2. Materials and Methods

We conducted a retrospective analysis including 21 patients who underwent treatment for SAS at our institution between 2018 and 2025. Patients were included if they had undergone pubic symphysis resection for SAS at our university hospital during the specified study period. The debridement technique was standardized and consistently applied in all patients, involving resection of the superior and inferior pubic rami and the symphysis into healthy, non-infectious tissue by osteotomes, Luer, and Rongeurs. Wide resection was routinely performed with the removal of fistulas and infected organs such as the bladder if necessary. When indicated, drainage of abscess formations in the surrounding adductor muscle groups was additionally carried out.

A total of 21 patients were investigated in this study. We focused on surgical interventions to stabilize the pelvic ring. Widely accepted standard of care for most of the observation time was resection of the symphysis, in most cases accompanied with wide resection of parasymphyseal bone and connective tissues and anterior stabilization via APEF. Two years ago, we stopped APEF application and started posterior pelvic ring fixation alone using specialized 3D-printed titanium sacroiliac-joint fusion implants. As recently as a year ago, an updated version of the 3D-printed titanium fusion implant was released, and is now exclusively used for SIJ fusion.

Based on the course of pelvic stabilization, which varies according to clinical indications and presentations (loosening of implants, secondary sacral insufficiency fractures, and internal adaption of the treatment course over time), we identified four groups that the study cohort could be divided into:

• Anterior pelvic fixation subgroups are represented by the Anterior Pelvic External Fixation (6/21) and Ventral Plate Osteosynthesis Cohorts (1/21), respectively (7/21, 30%).
• Patients that received anterior pelvic fixation but developed debilitating sacral insufficiency fractures needing additional posterior stabilization; this is represented by the Dorsal Fusion Secondary to anterior pelvic fixation Cohort 3/21 (14%).
• Patients receiving early, primary sacroiliac-joint fusion or posterior spinopelvic stabilization, this is represented by the Primary Dorsal Fusion Cohort 7/21 (30%)
• Patients who did not need additional stabilization, represented by the No Stabilization after Symphyseal Resection Cohort 4/21 (19%).

The following parameters were evaluated in the present cohort: duration of surgery, mobility upon discharge or at first follow-up appointment, cumulative time of hospital stay (including cases where readmission was necessary for definitive stabilization/treatment due to instability or persistent discomfort), peri- and postoperative complication rate, readmissions after discharge as well as necessity for and type of reconstructive surgery.

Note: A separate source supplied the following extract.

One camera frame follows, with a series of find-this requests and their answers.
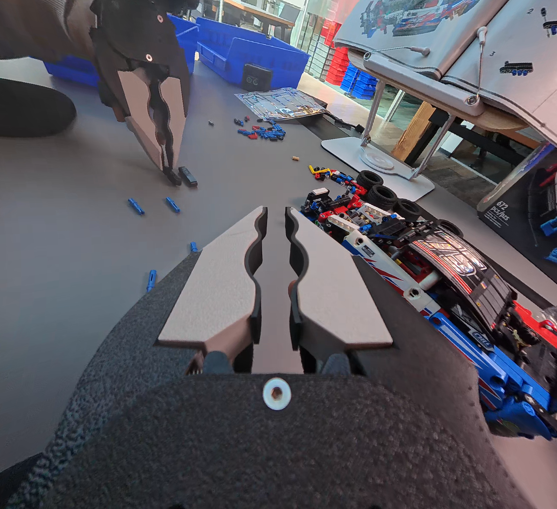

The cumulative length of hospital stay—comprising all admissions required for successful treatment including readmission for definitive pelvic stabilization—was recorded starting from the date of symphyseal resection, rather than from the initial admission or referral.

For better clarity, the total duration of hospital stay was stratified into three groups: 5–20 days, 20–39 days, and over 40 days and evaluated.

The final study cohort (as

Table 1. Characteristic of the study cohort.

Parameter	n (%)
SAS	21 (100%)
Mean Age at Diagnosis	73
Males	17 (81%)
Females	4 (19%)
Urological CA prior	19 (91%)
Prostate CA	16 (76%)
Bladder CA	3 (14%)
Radiation of Pelvis prior to SAS	20 (95%)
Surgical Stabilization	17 (81%)
No Surgical Stabilization	4 (19%)
Spontaneous SI-Joint Fusion	3 (14%)
APEF	6 (29%)
Ventral plate osteosynthesis	1 (5%)
Dorsal fusion	10 (48%)
2nd DF	3 (14%)
1st DF	7 (33%)

Table 1 shows the characteristics of the study cohort, n = 21. Abbreviations: SAS = septic arthritis of the pubic symphysis, APEF = anterior pelvic external fixation; DF = dorsal fusion; 2nd DF = dorsal fusion secondary to anterior external fixation; 1st DF = primary dorsal fusion; CA = carcinoma.

shows) consisted of four females (4/21, 19%) and seventeen males (17/21, 81%). The mean age at diagnosis of SAS was 73 years (+/−7.9 years standard deviation—SD). Nineteen patients had been treated for urological carcinomas (19/21, 91%) before developing septic arthritis of the symphysis. Urological entities observed were: carcinoma of prostate (16/21, 76%) and bladder carcinoma (3/21, 14%—including one case each of squamous cell carcinoma of the bladder, bladder adenoma, and urothelial carcinoma of the bladder).

One patient presented with a case of chronic sigma diverticulitis prior to development of SAS (1/21, 5%), while 95% of patients in this cohort (20/21) had radiation therapy at the level of the pelvis. All patients underwent resection of the pubic symphysis. Resection and debridement technique was standardized across all cases, and the methods of anterior and posterior stabilization varied, if applied. Seven patients received some kind of anterior fixation (7/21, 33%), either as temporary external anterior fixation or as ventral plate osteosynthesis. Six patients (6/7, 86%) received an anterior pelvic external fixator alone (mean duration: 41 days) following symphyseal resection. Ten patients (10/21, 48%) received dorsal stabilization as part of adequate SAS treatment; in three cases, this was preceded by temporary external fixation (3/10, 30%). One patient received dorsal fusion before symphyseal debridement due to insufficiency fracture of the sacrum and diagnostic delay of SAS because he was admitted to another hospital; this patient did not receive external anterior fixation at any point. Seven patients (7/10, 70%) underwent symphyseal resection and dorsal fusion without subsequent anterior external fixation.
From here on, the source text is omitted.